**Listed records**
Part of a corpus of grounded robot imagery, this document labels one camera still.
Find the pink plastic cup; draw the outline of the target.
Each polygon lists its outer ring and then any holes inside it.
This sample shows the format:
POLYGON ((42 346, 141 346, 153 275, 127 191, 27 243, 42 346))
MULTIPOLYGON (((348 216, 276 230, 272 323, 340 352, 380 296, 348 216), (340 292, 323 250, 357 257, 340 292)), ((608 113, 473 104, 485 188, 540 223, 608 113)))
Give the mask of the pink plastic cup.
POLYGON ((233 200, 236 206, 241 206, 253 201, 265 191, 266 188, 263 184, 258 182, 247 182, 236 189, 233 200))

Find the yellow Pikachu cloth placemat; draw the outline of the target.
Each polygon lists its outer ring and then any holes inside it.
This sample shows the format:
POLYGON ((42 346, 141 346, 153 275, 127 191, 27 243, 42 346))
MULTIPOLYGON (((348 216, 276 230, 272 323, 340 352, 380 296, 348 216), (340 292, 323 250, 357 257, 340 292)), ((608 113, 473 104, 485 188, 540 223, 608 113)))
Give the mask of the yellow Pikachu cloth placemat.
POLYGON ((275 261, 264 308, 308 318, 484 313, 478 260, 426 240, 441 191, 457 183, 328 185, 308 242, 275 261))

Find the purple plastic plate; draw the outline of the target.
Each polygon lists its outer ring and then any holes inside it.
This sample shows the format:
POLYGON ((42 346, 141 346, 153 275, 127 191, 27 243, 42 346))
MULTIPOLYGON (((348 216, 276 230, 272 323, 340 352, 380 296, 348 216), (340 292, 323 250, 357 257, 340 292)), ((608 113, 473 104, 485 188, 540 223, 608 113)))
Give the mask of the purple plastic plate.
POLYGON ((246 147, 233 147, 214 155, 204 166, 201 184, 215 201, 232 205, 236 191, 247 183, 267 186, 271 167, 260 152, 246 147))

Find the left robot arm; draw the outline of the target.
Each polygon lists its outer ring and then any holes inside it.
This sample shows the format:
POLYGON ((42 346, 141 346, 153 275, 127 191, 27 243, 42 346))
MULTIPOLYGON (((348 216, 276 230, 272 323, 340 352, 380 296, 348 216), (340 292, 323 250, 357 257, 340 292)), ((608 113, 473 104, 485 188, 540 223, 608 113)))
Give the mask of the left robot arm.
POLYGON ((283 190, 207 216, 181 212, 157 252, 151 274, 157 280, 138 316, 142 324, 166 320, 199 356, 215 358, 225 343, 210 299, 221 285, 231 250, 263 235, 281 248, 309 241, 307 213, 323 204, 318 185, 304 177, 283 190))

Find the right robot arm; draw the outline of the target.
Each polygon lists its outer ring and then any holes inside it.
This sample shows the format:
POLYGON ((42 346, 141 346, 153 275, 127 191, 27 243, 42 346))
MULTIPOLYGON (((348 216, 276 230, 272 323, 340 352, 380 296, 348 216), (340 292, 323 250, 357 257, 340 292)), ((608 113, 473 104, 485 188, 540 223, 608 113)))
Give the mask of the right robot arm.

**What is being asked**
Give back each entry exactly as it was written.

**Response area**
Part of a corpus of grounded robot imagery, this document labels one camera still.
Find the pink plastic cup; draw the outline of the target.
Each polygon lists its outer ring and then any holes inside it.
This sample shows the format:
POLYGON ((42 346, 141 346, 153 275, 127 191, 27 243, 42 346))
MULTIPOLYGON (((348 216, 276 230, 272 323, 340 352, 380 296, 348 216), (340 292, 323 250, 357 257, 340 292)), ((608 113, 473 104, 485 188, 540 223, 608 113)))
Give the mask of the pink plastic cup.
POLYGON ((233 200, 236 206, 241 206, 253 201, 265 191, 266 188, 263 184, 258 182, 247 182, 236 189, 233 200))

Find the yellow Pikachu cloth placemat; draw the outline of the target.
Each polygon lists its outer ring and then any holes inside it.
This sample shows the format:
POLYGON ((42 346, 141 346, 153 275, 127 191, 27 243, 42 346))
MULTIPOLYGON (((348 216, 276 230, 272 323, 340 352, 380 296, 348 216), (340 292, 323 250, 357 257, 340 292)), ((608 113, 473 104, 485 188, 540 223, 608 113)))
Give the mask of the yellow Pikachu cloth placemat.
POLYGON ((275 261, 264 308, 308 318, 484 313, 478 260, 426 240, 441 191, 457 183, 328 185, 308 242, 275 261))

Find the purple plastic plate; draw the outline of the target.
Each polygon lists its outer ring and then any holes inside it.
This sample shows the format:
POLYGON ((42 346, 141 346, 153 275, 127 191, 27 243, 42 346))
MULTIPOLYGON (((348 216, 276 230, 272 323, 340 352, 380 296, 348 216), (340 292, 323 250, 357 257, 340 292)), ((608 113, 473 104, 485 188, 540 223, 608 113)))
Give the mask of the purple plastic plate.
POLYGON ((246 147, 233 147, 214 155, 204 166, 201 184, 215 201, 232 205, 236 191, 247 183, 267 186, 271 167, 260 152, 246 147))

Find the left robot arm; draw the outline of the target.
Each polygon lists its outer ring and then any holes inside it.
This sample shows the format:
POLYGON ((42 346, 141 346, 153 275, 127 191, 27 243, 42 346))
MULTIPOLYGON (((348 216, 276 230, 272 323, 340 352, 380 296, 348 216), (340 292, 323 250, 357 257, 340 292)), ((608 113, 473 104, 485 188, 540 223, 608 113)))
Give the mask of the left robot arm.
POLYGON ((283 190, 207 216, 181 212, 157 252, 151 274, 157 280, 138 316, 142 324, 166 320, 199 356, 215 358, 225 343, 210 299, 221 285, 231 250, 263 235, 281 248, 309 241, 307 213, 323 204, 318 185, 304 177, 283 190))

Find the right robot arm; draw the outline of the target.
Each polygon lists its outer ring and then any holes inside it.
This sample shows the format:
POLYGON ((42 346, 141 346, 153 275, 127 191, 27 243, 42 346))
MULTIPOLYGON (((348 216, 276 230, 272 323, 340 352, 380 296, 348 216), (340 292, 323 250, 357 257, 340 292)), ((608 113, 473 104, 485 188, 540 223, 608 113)))
Give the mask of the right robot arm.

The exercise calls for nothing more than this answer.